Activity
Begin at the line below that has "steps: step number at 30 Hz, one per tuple" and stop after the line that has "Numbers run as". Please restate only those lines, word for word.

───── Data excerpts ─────

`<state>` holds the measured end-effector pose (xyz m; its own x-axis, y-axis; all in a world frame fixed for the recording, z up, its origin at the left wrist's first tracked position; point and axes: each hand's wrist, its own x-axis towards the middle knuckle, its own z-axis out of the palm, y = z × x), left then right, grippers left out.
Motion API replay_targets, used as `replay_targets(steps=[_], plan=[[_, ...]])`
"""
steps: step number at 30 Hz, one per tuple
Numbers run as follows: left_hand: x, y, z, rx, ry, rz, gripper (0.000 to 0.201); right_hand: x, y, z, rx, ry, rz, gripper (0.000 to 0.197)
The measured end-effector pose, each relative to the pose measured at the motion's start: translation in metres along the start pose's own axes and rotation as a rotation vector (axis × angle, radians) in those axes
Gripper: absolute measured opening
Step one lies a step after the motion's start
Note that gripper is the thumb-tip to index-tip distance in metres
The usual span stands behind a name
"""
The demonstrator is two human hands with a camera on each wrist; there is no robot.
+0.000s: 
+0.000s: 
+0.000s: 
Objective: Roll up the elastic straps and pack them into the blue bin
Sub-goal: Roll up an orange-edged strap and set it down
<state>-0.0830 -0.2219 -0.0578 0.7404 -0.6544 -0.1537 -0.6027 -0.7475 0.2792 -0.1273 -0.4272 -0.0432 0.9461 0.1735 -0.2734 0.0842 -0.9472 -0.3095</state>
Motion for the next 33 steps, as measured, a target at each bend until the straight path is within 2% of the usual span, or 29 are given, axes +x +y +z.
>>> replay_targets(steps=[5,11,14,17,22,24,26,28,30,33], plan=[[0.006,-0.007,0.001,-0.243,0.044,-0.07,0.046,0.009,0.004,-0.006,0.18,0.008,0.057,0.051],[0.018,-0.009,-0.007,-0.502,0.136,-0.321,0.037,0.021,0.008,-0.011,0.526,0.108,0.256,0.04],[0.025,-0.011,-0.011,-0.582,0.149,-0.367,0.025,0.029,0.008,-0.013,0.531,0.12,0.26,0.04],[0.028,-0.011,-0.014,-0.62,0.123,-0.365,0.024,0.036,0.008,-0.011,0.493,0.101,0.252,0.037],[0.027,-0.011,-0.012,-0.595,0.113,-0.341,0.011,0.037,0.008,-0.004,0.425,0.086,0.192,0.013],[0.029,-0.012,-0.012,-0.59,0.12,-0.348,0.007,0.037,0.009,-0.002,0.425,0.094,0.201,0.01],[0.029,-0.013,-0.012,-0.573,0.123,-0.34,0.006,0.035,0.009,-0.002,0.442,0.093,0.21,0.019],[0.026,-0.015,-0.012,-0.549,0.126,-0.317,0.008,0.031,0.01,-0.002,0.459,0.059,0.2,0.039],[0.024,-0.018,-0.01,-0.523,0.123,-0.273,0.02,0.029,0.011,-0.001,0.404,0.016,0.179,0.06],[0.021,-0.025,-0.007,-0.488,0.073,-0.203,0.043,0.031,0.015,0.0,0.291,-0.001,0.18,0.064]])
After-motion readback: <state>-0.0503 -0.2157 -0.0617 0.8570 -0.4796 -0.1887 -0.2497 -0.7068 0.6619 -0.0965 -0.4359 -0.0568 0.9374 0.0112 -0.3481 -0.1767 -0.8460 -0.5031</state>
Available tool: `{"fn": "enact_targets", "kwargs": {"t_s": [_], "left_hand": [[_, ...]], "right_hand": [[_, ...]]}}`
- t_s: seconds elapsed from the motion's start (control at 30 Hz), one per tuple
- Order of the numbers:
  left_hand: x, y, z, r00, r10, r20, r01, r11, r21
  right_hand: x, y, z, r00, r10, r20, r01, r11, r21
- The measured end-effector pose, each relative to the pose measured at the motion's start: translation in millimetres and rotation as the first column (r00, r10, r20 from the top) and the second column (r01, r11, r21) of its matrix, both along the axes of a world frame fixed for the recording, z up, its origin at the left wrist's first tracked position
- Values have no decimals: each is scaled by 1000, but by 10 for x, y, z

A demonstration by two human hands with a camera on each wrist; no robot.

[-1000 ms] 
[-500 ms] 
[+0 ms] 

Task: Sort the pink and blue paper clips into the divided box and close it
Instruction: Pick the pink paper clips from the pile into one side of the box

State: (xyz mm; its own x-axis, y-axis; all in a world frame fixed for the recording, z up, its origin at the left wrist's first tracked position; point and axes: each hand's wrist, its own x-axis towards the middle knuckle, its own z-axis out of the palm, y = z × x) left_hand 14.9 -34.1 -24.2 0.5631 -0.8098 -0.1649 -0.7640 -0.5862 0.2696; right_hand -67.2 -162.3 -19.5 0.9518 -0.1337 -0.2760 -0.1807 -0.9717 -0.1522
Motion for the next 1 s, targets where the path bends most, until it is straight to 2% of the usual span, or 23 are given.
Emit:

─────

Written answer
steps: step number at 30 Hz, one per tuple
Numbers run as follows: left_hand: x, y, z, rx, ry, rz, gripper (0.000 to 0.201); right_hand: x, y, z, rx, ry, rz, gripper (0.000 to 0.197)

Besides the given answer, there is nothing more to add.